“He is a perfect little boy,” the doctor said to the new parents. But it was a lie. The flaws were hidden where the physician could not see. But you want it to be true. You have plans, hopes, dreams for the child. Just as you’ve had plans, hopes, dreams for yourself.
All these plans and dreams are rooted in self-love. The etymology of ambition is “the love of honor.” We want our children, just as we’ve wanted ourselves, to be on a trajectory toward success. The perfect child will become the perfect student, the perfect athlete, the perfect musician, the perfect carrier of our legacy.
At the hospital, nursing home, mortuary, a very different trajectory is plotted. Physicians work to arrest the rate of decline, but they can only delay the inevitable. The ambitious dreams of youth always come crashing down and into the earth.
This is what makes John the Baptist such an utterly unique figure. He voluntarily reverses his own upward trajectory of success. “I am not the Christ.” Elsewhere he says of Jesus, “He must increase, I must decrease.”
In other words, his own trajectory doesn’t matter. All our striving, all our contention, all our ambition is folly at best. The dream of building our own kingdom, personally, or for family, church, nation – it’s all vanity, self-love. Repent.

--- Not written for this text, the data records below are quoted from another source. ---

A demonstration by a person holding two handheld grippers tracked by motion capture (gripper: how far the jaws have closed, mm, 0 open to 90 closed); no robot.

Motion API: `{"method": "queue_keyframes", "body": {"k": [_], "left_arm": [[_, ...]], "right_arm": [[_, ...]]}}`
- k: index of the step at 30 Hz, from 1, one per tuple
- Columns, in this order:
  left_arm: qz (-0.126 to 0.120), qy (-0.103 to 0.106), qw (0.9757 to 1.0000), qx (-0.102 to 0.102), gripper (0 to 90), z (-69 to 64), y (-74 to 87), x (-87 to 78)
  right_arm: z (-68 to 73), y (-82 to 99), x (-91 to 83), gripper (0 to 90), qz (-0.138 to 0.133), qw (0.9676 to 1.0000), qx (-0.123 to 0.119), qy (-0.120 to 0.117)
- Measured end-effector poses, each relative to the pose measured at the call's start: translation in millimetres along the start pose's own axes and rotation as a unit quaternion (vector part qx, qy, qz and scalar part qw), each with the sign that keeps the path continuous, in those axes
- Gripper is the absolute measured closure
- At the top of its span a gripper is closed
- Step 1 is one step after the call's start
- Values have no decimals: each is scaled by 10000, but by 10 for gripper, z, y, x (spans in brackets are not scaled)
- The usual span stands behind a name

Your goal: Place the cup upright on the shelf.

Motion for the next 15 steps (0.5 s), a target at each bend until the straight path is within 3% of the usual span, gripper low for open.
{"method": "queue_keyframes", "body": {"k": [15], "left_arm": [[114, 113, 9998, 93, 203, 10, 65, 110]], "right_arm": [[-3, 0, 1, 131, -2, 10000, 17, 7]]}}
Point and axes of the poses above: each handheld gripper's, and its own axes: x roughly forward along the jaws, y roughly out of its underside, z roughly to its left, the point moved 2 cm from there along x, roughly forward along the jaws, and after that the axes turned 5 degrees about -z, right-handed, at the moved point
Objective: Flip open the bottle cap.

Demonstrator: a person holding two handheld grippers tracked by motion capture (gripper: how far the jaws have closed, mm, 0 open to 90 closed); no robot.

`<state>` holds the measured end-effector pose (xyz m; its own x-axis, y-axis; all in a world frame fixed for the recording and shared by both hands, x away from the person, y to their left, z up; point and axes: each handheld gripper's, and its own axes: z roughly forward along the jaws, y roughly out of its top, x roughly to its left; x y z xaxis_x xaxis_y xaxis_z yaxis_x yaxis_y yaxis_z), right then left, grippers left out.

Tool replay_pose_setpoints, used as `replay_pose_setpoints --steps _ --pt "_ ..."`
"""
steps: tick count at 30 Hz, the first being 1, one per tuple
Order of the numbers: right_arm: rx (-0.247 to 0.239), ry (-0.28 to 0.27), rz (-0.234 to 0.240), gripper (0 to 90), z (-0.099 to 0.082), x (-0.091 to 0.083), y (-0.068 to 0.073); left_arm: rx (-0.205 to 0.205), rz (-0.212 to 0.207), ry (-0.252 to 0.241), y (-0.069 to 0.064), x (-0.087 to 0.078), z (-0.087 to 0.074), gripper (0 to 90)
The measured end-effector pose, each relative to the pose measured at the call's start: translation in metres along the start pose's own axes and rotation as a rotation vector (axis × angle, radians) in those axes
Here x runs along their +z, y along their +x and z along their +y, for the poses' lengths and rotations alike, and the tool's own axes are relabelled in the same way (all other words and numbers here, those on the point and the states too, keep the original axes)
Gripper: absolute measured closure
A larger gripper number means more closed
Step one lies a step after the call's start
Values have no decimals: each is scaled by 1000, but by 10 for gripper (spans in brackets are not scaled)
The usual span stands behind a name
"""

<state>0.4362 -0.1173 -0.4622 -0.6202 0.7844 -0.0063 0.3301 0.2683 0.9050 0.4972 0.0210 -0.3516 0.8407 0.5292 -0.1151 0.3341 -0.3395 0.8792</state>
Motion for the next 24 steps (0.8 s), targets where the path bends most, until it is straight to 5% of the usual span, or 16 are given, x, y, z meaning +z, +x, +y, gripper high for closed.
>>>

For as St. Paul says, “The Lord is at hand.” The Epistle for this Fourth Sunday of Advent, especially the larger context, shows the true trajectory of the Christian’s life according to God’s Word.
We’re in Philippians 4, but if we back up into chapter 3, we hear Paul talking about what a great student he had been, and how his career was on the rise - until he realized it’s all dung. “Whatever gain I had, I counted as loss for the sake of Christ. Indeed, I count everything as loss because of the surpassing worth of knowing Christ Jesus my Lord.” Everything, he says, is rubbish, save one thing: having a righteousness outside himself: the righteousness “that comes through faith in Christ—that I may know Him and the power of His resurrection” (3:8-10).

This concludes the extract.